- Problem to work on: Your job with the data below is to output exactly the lines from the one holding "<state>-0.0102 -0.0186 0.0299" down to the one holding "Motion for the", both included, and no others.

━━━━━━━━━━

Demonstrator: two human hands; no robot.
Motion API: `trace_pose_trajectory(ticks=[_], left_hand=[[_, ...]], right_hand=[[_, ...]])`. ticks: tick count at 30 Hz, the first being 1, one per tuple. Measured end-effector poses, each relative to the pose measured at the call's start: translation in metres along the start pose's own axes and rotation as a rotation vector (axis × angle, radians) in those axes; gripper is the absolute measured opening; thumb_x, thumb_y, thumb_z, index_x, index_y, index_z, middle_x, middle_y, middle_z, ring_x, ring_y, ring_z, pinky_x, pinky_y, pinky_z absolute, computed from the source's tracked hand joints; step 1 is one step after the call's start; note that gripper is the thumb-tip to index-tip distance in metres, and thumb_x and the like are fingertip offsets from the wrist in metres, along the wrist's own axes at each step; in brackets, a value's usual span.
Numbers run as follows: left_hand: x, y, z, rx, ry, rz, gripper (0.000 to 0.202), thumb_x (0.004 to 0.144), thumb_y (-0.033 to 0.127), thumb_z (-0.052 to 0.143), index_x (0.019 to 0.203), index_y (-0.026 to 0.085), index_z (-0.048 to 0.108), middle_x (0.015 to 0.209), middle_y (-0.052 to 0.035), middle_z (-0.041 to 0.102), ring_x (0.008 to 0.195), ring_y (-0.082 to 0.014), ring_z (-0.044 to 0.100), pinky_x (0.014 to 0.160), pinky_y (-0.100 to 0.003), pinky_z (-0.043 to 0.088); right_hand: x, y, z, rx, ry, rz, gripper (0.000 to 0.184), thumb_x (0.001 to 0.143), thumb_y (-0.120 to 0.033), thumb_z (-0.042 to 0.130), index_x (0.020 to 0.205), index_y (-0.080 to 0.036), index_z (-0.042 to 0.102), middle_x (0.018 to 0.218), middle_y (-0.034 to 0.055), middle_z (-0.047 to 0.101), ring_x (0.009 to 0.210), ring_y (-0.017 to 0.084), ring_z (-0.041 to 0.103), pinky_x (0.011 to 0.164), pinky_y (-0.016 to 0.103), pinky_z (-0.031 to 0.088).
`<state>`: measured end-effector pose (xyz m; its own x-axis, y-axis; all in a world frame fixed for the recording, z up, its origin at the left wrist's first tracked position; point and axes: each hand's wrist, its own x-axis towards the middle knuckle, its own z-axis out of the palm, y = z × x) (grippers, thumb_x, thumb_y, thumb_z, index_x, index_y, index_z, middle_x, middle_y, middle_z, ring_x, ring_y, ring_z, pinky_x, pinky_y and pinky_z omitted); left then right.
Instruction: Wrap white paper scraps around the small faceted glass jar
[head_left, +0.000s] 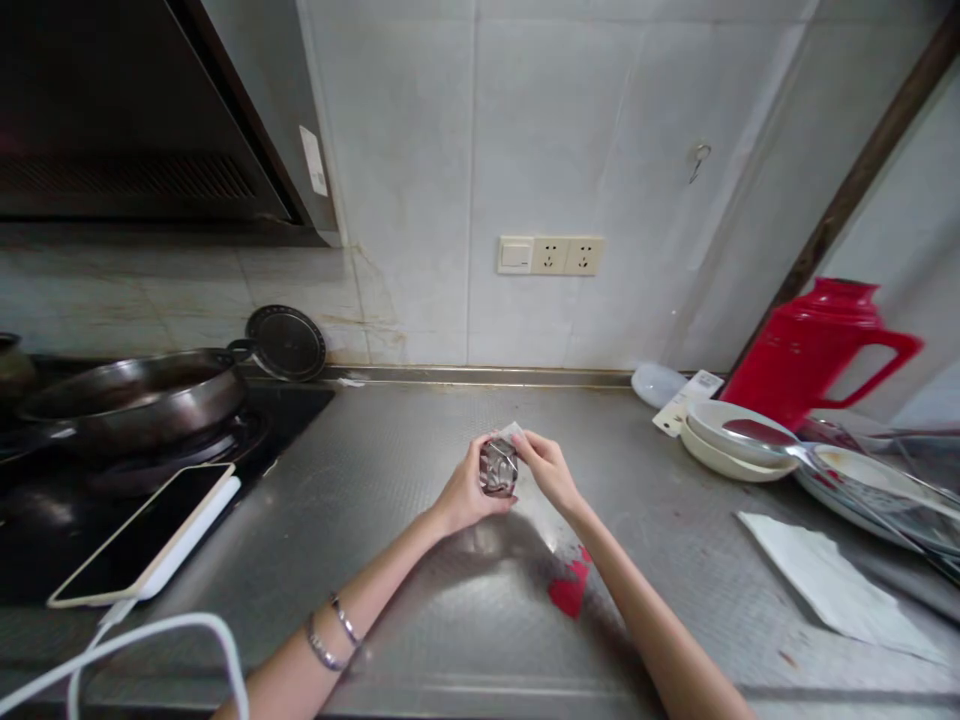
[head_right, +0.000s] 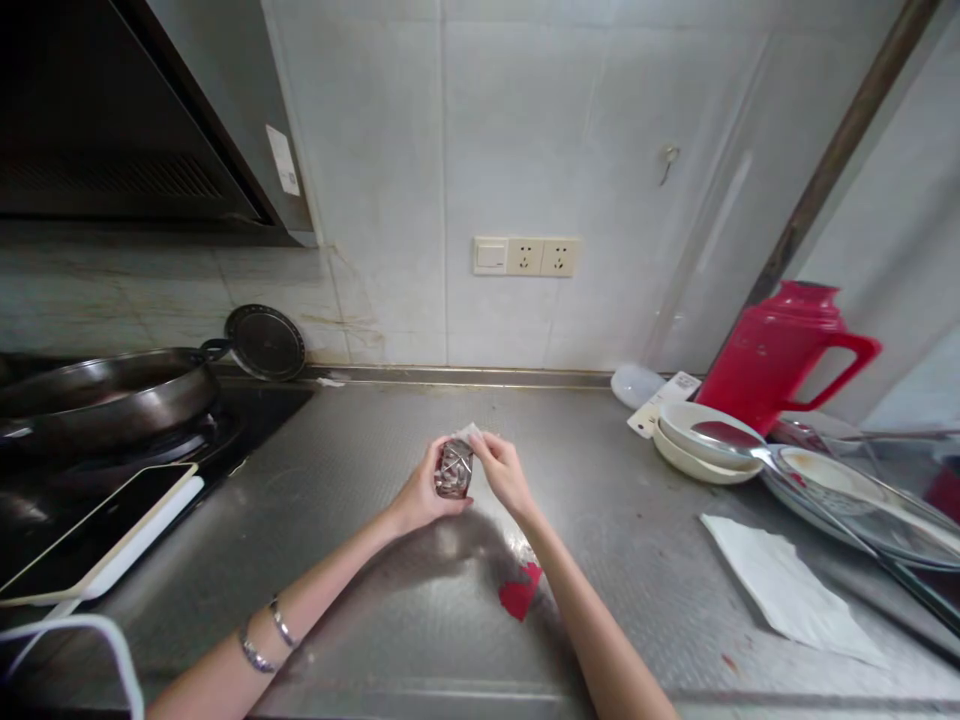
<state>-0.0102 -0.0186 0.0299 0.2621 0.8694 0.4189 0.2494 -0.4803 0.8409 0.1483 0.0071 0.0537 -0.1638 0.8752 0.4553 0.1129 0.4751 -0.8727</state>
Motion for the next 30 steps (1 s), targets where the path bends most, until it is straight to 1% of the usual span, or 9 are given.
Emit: trace_pose_trajectory(ticks=[2, 7, 9, 12, 14, 18, 23, 27, 30], left_hand=[[0.000, 0.000, 0.000, 0.005, -0.005, 0.008, 0.091, 0.054, 0.020, 0.081, 0.130, 0.021, 0.031, 0.126, -0.0125, 0.053, 0.112, -0.0267, 0.055, 0.095, -0.042, 0.044], [0.001, 0.002, -0.002, 0.026, 0.018, -0.007, 0.085, 0.055, 0.017, 0.078, 0.127, 0.020, 0.033, 0.117, -0.0098, 0.058, 0.099, -0.0232, 0.060, 0.086, -0.037, 0.048], [0.002, 0.000, -0.002, 0.012, 0.051, -0.013, 0.080, 0.057, 0.016, 0.076, 0.124, 0.020, 0.034, 0.113, -0.0087, 0.059, 0.095, -0.0213, 0.062, 0.083, -0.035, 0.049], [0.004, -0.007, -0.002, -0.018, 0.108, -0.015, 0.076, 0.057, 0.016, 0.075, 0.121, 0.021, 0.034, 0.116, -0.0098, 0.058, 0.096, -0.0211, 0.061, 0.084, -0.035, 0.048], [0.005, -0.014, -0.001, -0.036, 0.134, -0.027, 0.076, 0.057, 0.016, 0.075, 0.120, 0.021, 0.032, 0.115, -0.0101, 0.058, 0.096, -0.0209, 0.061, 0.084, -0.035, 0.047], [0.005, -0.021, -0.002, -0.040, 0.141, -0.015, 0.077, 0.058, 0.013, 0.073, 0.122, 0.021, 0.030, 0.115, -0.0091, 0.056, 0.093, -0.0189, 0.059, 0.083, -0.034, 0.047], [0.002, -0.015, 0.000, 0.020, 0.104, -0.005, 0.082, 0.055, 0.007, 0.069, 0.126, 0.020, 0.031, 0.119, -0.0100, 0.051, 0.100, -0.0210, 0.055, 0.088, -0.036, 0.045], [-0.001, -0.011, 0.005, -0.006, 0.045, 0.027, 0.087, 0.054, 0.004, 0.067, 0.131, 0.020, 0.028, 0.125, -0.0108, 0.049, 0.108, -0.0233, 0.053, 0.093, -0.038, 0.043], [-0.002, -0.007, 0.007, -0.033, 0.052, 0.025, 0.089, 0.053, 0.000, 0.063, 0.132, 0.021, 0.026, 0.125, -0.0102, 0.050, 0.107, -0.0224, 0.055, 0.092, -0.037, 0.045]], right_hand=[[-0.002, -0.003, 0.002, 0.048, -0.062, -0.011, 0.043, 0.085, -0.054, 0.050, 0.092, -0.017, 0.071, 0.086, 0.0054, 0.071, 0.084, 0.021, 0.062, 0.077, 0.030, 0.047], [-0.008, -0.008, 0.004, -0.062, -0.047, -0.055, 0.041, 0.089, -0.049, 0.047, 0.107, -0.020, 0.069, 0.099, 0.0065, 0.072, 0.092, 0.023, 0.064, 0.081, 0.033, 0.048], [-0.011, -0.012, 0.005, -0.093, -0.060, -0.088, 0.040, 0.090, -0.047, 0.046, 0.110, -0.022, 0.068, 0.105, 0.0065, 0.071, 0.101, 0.025, 0.063, 0.087, 0.035, 0.047], [-0.016, -0.020, 0.007, -0.080, -0.092, -0.126, 0.037, 0.089, -0.048, 0.047, 0.109, -0.026, 0.069, 0.112, 0.0046, 0.069, 0.115, 0.027, 0.057, 0.102, 0.042, 0.038], [-0.017, -0.025, 0.006, -0.054, -0.120, -0.117, 0.036, 0.087, -0.050, 0.049, 0.105, -0.027, 0.071, 0.110, 0.0039, 0.070, 0.118, 0.029, 0.054, 0.107, 0.046, 0.032], [-0.011, -0.028, 0.001, 0.043, -0.116, -0.037, 0.040, 0.085, -0.052, 0.051, 0.100, -0.023, 0.073, 0.103, 0.0055, 0.072, 0.107, 0.030, 0.060, 0.098, 0.044, 0.041], [-0.001, -0.016, -0.001, -0.009, 0.098, -0.048, 0.039, 0.085, -0.050, 0.051, 0.099, -0.021, 0.072, 0.103, 0.0066, 0.072, 0.098, 0.027, 0.062, 0.088, 0.037, 0.046], [-0.005, -0.010, 0.005, -0.108, -0.003, -0.069, 0.036, 0.088, -0.046, 0.050, 0.094, -0.020, 0.073, 0.091, 0.0049, 0.074, 0.084, 0.023, 0.066, 0.076, 0.031, 0.049], [-0.009, -0.012, 0.009, -0.112, -0.060, -0.112, 0.032, 0.088, -0.043, 0.050, 0.100, -0.023, 0.072, 0.098, 0.0036, 0.073, 0.093, 0.024, 0.066, 0.083, 0.032, 0.049]])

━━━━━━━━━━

- Response area:
<state>-0.0102 -0.0186 0.0299 0.2621 0.8694 0.4189 0.2494 -0.4803 0.8409 0.1483 0.0071 0.0537 -0.1638 0.8752 0.4553 0.1129 0.4751 -0.8727</state>
Motion for the next 30 steps (1 s), targets where the path bends most, until it is straight to 1% of the usual span, or 9 are given.

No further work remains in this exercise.